## Task prompt:
Please set down exactly the lines of the listing below from the line containing "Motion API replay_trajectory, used" through the line containing "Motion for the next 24", both lines included, leaving out all other lines.

Segment Open

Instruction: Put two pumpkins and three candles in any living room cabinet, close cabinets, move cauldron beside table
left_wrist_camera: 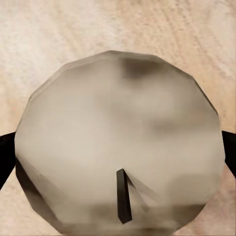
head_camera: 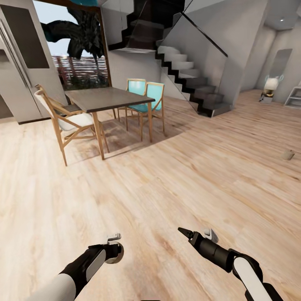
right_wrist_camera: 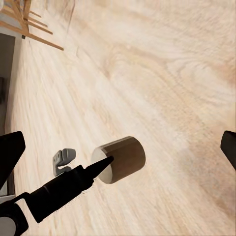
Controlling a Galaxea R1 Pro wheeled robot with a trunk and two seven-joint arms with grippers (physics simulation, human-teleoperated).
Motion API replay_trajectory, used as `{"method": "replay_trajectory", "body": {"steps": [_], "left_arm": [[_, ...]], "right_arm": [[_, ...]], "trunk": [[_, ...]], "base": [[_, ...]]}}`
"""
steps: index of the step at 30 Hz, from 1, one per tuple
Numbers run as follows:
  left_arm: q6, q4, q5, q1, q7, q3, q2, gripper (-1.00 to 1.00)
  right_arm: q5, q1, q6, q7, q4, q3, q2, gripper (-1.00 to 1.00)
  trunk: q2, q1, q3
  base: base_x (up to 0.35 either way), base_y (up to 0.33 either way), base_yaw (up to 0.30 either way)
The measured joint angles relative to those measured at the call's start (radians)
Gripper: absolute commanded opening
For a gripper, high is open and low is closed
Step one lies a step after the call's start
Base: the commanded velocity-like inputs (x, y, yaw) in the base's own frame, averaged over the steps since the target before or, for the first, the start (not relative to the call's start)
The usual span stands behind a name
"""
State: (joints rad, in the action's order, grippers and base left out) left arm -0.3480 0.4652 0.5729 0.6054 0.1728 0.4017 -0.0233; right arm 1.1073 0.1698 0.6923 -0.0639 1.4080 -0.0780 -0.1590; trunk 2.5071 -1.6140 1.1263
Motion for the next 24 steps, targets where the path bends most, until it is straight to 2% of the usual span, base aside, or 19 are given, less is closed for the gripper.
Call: {"method": "replay_trajectory", "body": {"steps": [24], "left_arm": [[0.0,0.0,0.0,0.0,0.0,0.0,0.001,-1.0]], "right_arm": [[0.0,0.0,0.0,0.0,-0.004,0.0,0.0,1.0]], "trunk": [[0.0,0.0,0.0]], "base": [[0.329,0.002,-0.003]]}}
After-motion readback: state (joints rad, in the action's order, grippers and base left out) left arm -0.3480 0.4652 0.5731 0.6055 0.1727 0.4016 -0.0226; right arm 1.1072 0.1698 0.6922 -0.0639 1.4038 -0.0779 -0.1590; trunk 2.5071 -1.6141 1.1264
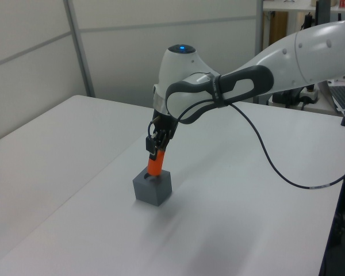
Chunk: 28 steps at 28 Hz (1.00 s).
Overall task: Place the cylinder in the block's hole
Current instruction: 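Lower the cylinder into the block's hole and open the gripper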
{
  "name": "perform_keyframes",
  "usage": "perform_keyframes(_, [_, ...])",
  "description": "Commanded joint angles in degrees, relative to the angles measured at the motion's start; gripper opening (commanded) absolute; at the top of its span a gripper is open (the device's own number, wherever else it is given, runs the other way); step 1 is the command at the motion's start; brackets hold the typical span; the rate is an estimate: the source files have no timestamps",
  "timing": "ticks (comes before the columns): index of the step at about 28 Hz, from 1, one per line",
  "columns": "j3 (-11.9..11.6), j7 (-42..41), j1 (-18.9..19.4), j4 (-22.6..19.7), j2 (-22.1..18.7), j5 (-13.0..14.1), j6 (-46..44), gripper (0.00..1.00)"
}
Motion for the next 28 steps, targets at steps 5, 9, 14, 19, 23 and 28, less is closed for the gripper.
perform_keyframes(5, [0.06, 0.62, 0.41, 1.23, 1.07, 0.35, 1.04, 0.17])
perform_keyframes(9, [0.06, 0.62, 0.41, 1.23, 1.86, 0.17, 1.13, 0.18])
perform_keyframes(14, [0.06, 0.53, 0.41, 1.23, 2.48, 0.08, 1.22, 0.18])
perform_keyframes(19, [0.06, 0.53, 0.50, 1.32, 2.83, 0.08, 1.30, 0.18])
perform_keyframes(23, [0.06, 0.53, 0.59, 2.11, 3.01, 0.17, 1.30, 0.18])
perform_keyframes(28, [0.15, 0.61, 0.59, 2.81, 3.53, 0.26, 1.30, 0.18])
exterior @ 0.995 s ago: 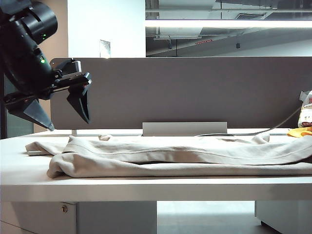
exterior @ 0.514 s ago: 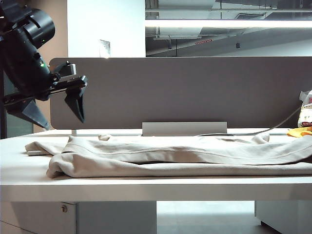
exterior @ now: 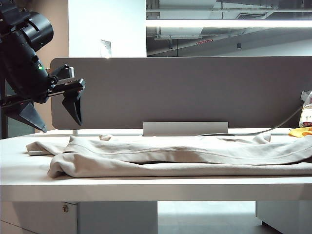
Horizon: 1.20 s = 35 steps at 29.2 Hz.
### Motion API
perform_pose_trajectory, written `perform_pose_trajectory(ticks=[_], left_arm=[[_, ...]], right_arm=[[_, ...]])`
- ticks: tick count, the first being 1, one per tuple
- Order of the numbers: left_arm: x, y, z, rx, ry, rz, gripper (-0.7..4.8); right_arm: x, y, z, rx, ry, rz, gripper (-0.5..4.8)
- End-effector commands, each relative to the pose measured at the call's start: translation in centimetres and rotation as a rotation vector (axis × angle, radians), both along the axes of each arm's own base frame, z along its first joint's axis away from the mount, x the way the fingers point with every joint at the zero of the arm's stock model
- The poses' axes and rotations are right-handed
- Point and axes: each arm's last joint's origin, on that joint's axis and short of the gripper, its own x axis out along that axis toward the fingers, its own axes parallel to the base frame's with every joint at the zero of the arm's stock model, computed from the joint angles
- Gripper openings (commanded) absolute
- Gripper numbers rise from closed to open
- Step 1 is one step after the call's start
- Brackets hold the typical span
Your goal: Fold the bottom side of the T-shirt horizontally towards the center, about one-third of the way, then fold the sleeve back towards the center, creating a straight line along the edge of the T-shirt, and finally fold the bottom of the T-shirt up towards the top, creating a neat rectangle.
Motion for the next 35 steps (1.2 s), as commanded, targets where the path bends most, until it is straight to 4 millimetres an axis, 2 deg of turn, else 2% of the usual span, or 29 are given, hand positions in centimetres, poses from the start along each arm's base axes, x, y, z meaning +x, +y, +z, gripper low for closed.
perform_pose_trajectory(ticks=[1, 6, 14, 27, 35], left_arm=[[0.1, 0.0, 0.2, -0.005, -0.012, 0.008, 4.79], [0.1, 0.0, 0.2, -0.006, -0.008, 0.010, 4.79], [0.2, 0.0, 0.3, -0.017, -0.021, 0.022, 4.79], [0.3, 0.0, 0.4, -0.017, -0.025, 0.029, 4.79], [0.3, 0.0, 0.4, -0.015, -0.025, 0.026, 4.79]], right_arm=[[0.7, -0.2, -0.4, 0.010, -0.005, 0.014, 2.80], [2.1, -0.6, -0.5, 0.039, 0.008, 0.029, 2.89], [3.1, -0.8, -0.8, 0.053, 0.006, 0.039, 2.87], [3.9, 1.3, -2.8, 0.088, 0.100, 0.082, 2.81], [3.5, 1.6, -3.1, 0.084, 0.161, 0.072, 2.42]])
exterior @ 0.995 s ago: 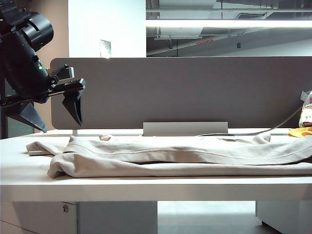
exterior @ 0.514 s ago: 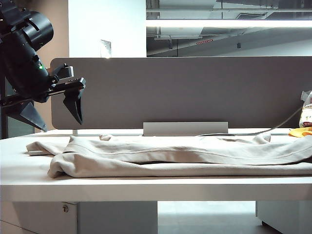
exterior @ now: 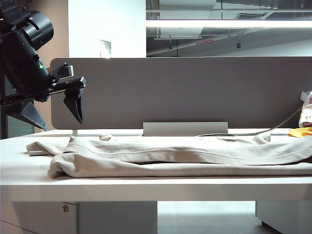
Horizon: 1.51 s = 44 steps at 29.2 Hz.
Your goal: Fold the bottom side of the T-shirt horizontally towards the center, about one-third of the way, then fold the sleeve back towards the center, creating a straight line along the edge of the T-shirt, and finally fold the bottom of the T-shirt up towards the top, creating a neat rectangle.
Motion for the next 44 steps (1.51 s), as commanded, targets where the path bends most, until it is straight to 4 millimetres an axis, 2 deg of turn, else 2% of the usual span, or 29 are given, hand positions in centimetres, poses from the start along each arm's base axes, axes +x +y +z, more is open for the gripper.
perform_pose_trajectory(ticks=[1, 6, 11, 18, 24, 31, 36, 40, 44], left_arm=[[0.1, 0.0, 0.2, 0.002, -0.013, 0.000, 4.79], [0.1, 0.0, 0.2, 0.002, -0.013, 0.000, 4.79], [0.1, 0.0, 0.2, 0.002, -0.013, 0.000, 4.79], [0.1, 0.0, 0.2, 0.002, -0.012, 0.000, 4.79], [0.1, 0.0, 0.2, 0.001, -0.010, -0.001, 4.79], [-0.1, 0.1, 0.0, 0.006, 0.018, -0.003, 4.79], [-0.2, 0.1, -0.1, 0.009, 0.026, -0.006, 4.79], [-0.2, 0.1, -0.1, 0.012, 0.032, -0.010, 4.79], [-0.2, 0.1, -0.1, 0.010, 0.032, -0.012, 4.79]], right_arm=[[-0.9, 0.4, -2.0, 0.042, 0.144, -0.013, 2.34], [-1.0, 0.4, -2.0, 0.042, 0.147, -0.013, 0.64], [-0.9, 0.4, -1.9, 0.036, 0.137, -0.007, -0.06], [-0.4, 1.0, -1.6, 0.110, 0.071, 0.061, -0.06], [0.7, 3.3, -1.1, 0.143, 0.029, 0.141, -0.06], [1.5, 6.3, 1.5, 0.105, -0.050, 0.209, -0.06], [1.6, 8.0, 4.2, 0.050, -0.122, 0.217, -0.06], [1.4, 8.3, 5.7, 0.039, -0.157, 0.223, -0.06], [0.9, 8.4, 6.0, 0.070, -0.133, 0.235, -0.06]])
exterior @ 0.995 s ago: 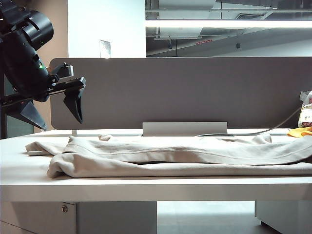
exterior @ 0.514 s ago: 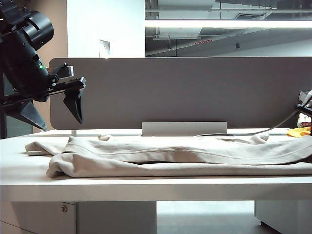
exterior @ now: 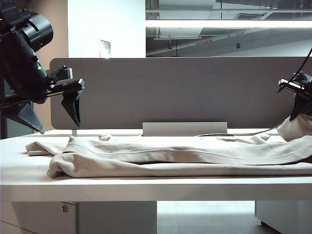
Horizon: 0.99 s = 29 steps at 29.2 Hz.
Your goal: Fold the bottom side of the T-shirt horizontally towards the center, about one-third of the way, then fold the sleeve back towards the center, creating a straight line along the edge of the T-shirt, and finally fold the bottom of the T-shirt up towards the top, creating a neat rectangle.
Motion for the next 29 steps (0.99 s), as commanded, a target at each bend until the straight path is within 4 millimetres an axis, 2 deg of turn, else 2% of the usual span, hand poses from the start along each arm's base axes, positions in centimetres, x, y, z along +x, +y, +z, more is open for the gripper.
perform_pose_trajectory(ticks=[1, 5, 8, 15, 20, 26, 27, 29], left_arm=[[0.1, 0.0, 0.1, 0.001, -0.007, -0.008, 4.79], [0.1, 0.0, 0.2, 0.001, -0.007, -0.009, 4.79], [0.1, 0.0, 0.1, -0.001, -0.006, -0.010, 4.79], [0.0, 0.0, 0.1, 0.002, 0.002, -0.013, 4.79], [-0.1, 0.0, 0.0, 0.011, 0.011, -0.022, 4.79], [-0.1, 0.0, 0.0, 0.019, 0.014, -0.031, 4.79], [-0.1, 0.0, 0.0, 0.019, 0.015, -0.031, 4.79], [-0.2, 0.0, 0.0, 0.019, 0.015, -0.031, 4.79]], right_arm=[[-0.4, 0.1, 0.4, 0.033, 0.022, 0.018, -0.06], [-0.3, 1.3, 0.3, 0.055, 0.030, 0.066, -0.06], [0.0, 3.1, 0.4, 0.060, 0.028, 0.107, -0.06], [0.5, 8.2, 0.4, 0.051, 0.022, 0.211, -0.06], [0.5, 11.1, 0.4, 0.040, 0.021, 0.263, -0.06], [0.4, 12.7, 0.4, 0.025, 0.027, 0.284, -0.05], [0.4, 12.8, 0.4, 0.032, 0.030, 0.291, 0.09], [0.3, 12.8, 0.4, 0.052, 0.038, 0.300, 0.77]])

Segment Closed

## Your solution:
Motion API replay_trajectory, used as `{"method": "replay_trajectory", "body": {"steps": [_], "left_arm": [[_, ...]], "right_arm": [[_, ...]], "trunk": [[_, ...]], "base": [[_, ...]]}}`
"""
steps: index of the step at 30 Hz, from 1, one per tuple
Numbers run as follows:
  left_arm: q6, q4, q5, q1, q7, q3, q2, gripper (-1.00 to 1.00)
  right_arm: q5, q1, q6, q7, q4, q3, q2, gripper (-1.00 to 1.00)
  trunk: q2, q1, q3
  base: base_x (up to 0.35 either way), base_y (up to 0.33 either way), base_yaw (up to 0.30 either way)
The measured joint angles relative to those measured at the call's start (radians)
Gripper: absolute commanded opening
For a gripper, high is open and low is closed
Step one lies a step after the call's start
Base: the commanded velocity-like inputs (x, y, yaw) in the base's own frame, averaged over the steps since the target before or, for the first, the start (not relative to the call's start)
The usual span stands behind a name
"""
State: (joints rad, in the action's order, grippers and base left out) left arm -0.3480 0.4652 0.5729 0.6054 0.1728 0.4017 -0.0233; right arm 1.1073 0.1698 0.6923 -0.0639 1.4080 -0.0780 -0.1590; trunk 2.5071 -1.6140 1.1263
Motion for the next 24 steps, targets where the path bends most, until it is straight to 2% of the usual span, base aside, or 19 are given, less is closed for the gripper.

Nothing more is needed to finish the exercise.